Passivating b-Ga₂O₃ devices
Engineers from the University of Buffalo are claiming to have realised the first successful trap passivation of b-Ga2O3 RF devices. This is accomplished by using a relatively thick layer of Al2O3, which prevents current collapse that’s detrimental to the performance of RF devices.
The team’s FETs have been formed by ‘meticulously designed’ fabrication steps that address imperfections in their predecessors.
The recent improvements will help to advance the capabilities of b-Ga2O3 RF devices, which have a high critical electric field and a good saturation velocity. Thanks to these strengths, the Johnson figure-of-merit, which provides a good yardstick for evaluating the RF potential of various materials, is higher for b-Ga2O3than SiC and GaN.

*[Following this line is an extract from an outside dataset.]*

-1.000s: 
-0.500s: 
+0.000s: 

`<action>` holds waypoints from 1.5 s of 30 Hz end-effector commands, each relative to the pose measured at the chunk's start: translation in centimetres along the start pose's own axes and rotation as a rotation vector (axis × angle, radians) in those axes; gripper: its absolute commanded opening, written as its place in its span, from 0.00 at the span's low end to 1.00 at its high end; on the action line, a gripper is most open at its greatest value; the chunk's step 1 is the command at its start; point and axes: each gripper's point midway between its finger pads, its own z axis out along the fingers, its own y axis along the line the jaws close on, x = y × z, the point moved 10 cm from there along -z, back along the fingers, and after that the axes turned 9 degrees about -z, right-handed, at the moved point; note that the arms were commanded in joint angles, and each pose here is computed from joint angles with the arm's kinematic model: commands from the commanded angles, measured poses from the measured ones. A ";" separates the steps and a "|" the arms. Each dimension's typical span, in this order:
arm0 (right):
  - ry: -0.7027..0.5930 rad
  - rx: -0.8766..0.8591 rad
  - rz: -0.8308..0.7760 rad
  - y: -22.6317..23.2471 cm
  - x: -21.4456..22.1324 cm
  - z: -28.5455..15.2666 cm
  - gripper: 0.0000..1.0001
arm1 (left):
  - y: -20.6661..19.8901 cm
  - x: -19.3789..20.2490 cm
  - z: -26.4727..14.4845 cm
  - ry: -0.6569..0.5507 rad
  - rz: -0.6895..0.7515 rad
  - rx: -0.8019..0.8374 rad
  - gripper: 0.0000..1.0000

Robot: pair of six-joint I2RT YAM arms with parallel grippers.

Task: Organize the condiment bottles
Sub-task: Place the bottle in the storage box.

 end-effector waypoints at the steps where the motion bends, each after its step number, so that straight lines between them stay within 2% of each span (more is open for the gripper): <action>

Fabrication of the University of Buffalo’s heterostructure FETs involves the etching of the Al2O3 layer and the unintentionally doped Ga2O3 layer, prior to regrowth of heavily doped Ga2O3.
Previous devices produced by the team involved a high-power reactive-ion etch before re-growth. This etch led to a high interface resistance between this layer and the two-dimensional electron gas, limiting transconductance and RF performance.
Other groups have shown that MBE annealing under vacuum can recover some of the damage caused by plasma etching, and that dialling down the power of this etch leads to very little damage, and a very low contact resistance.
The team from the University of Buffalo have adopted both of these strategies in their latest transistors, produced by processing an epiwafer from Novel Crystal Technology, consisting of a 350 nm-thick unintentionally doped layer of MBE-grown b-Ga2O3 on a iron-doped insulating substrate.
On this platform the team added a 4.5 nm-thick layer of b-(Al0.21Ga0.79)2O3 with a silicon doping concentration of 1.5 x 1019 cm-3, followed by an un-doped barrier of 22.5 nm-thick b-(Al0.21Ga0.79)2O3.
Subsequent steps in the fabrication process included a selective low-power reactive-ion etch that ensured slow removal of the AlGaO layer and stopped on the unintentionally doped Ga2O3 layer without imparting any damage. The engineers cleaned this sample with deionised water, before loading it into an MBE chamber and annealing it at 600 °C for 1 hour under a vacuum of 10-10 Torr.
To complete device fabrication, they grew a 100 nm-thick heavily-doped n-type layer of Ga2O3, removed the growth mask, added contacts, and passivated the devices by using atomic layer deposition to form a 100 nm-thick layer of Al2O3.
Plots of drain current as a function of drain-source voltage did not uncover any non-linearity at lower voltages, an issue present in the team’s previous FETs. The team attributes the absence of this unwanted behaviour to process optimisation, including the low-power etch, the dip in hydrochloric acid prior to regrowth, and MBE annealing. Another benefit attributed to these steps is an increase in peak drain current, which hits 500 mA mm-1 at a gate-source voltage of 3 V.
Measurements also determined no significant shift in threshold voltage and no collapse in either the peak drain current or the peak transconductance after passivation, highlighting the benefit of the relatively thick layer of Al2O3.
Note that the team’s previous devices suffered from a shift in threshold voltage, which may have been caused by high-temperature deposition or plasma damage.
The team have also conducted pulsed current-voltage measurements, which revealed that Al2O3 passivates the traps and eliminates dispersion. Work by a collaboration between KBR, the Air Force Research Laboratory, Teledyne Scientific and Cornell University, have employed a similar approach and obtained moderate dispersion, but they employed an Al2O3 layer just 20 nm-thick.
RF measurements show that prior to passivation, the FETs fail to deliver any gain and suffer from huge DC-RF dispersion or current collapse.
Devices with passivation and a gate length of 191 nm have a value for the cut-off frequency (fT) of 32 GHz, at a gate-source voltage of -3 V and a drain-source voltage of 7 V. The maximum oscillation frequency (fMAX) is 55 GHz, for a gate-source voltage of -3 V and a drain-source voltage of 15 V.
Benchmarking these results, the team says that its values for fT and fMAX are amongst the highest reported for b-Ga2O3 FETs.
Pictured above: A relatively thick layer of Al2O3 passivates the traps in ß-Ga2O3 RF device
Reference
C. N. Saha et al. Appl. Phys. Express 18 071001 (2025)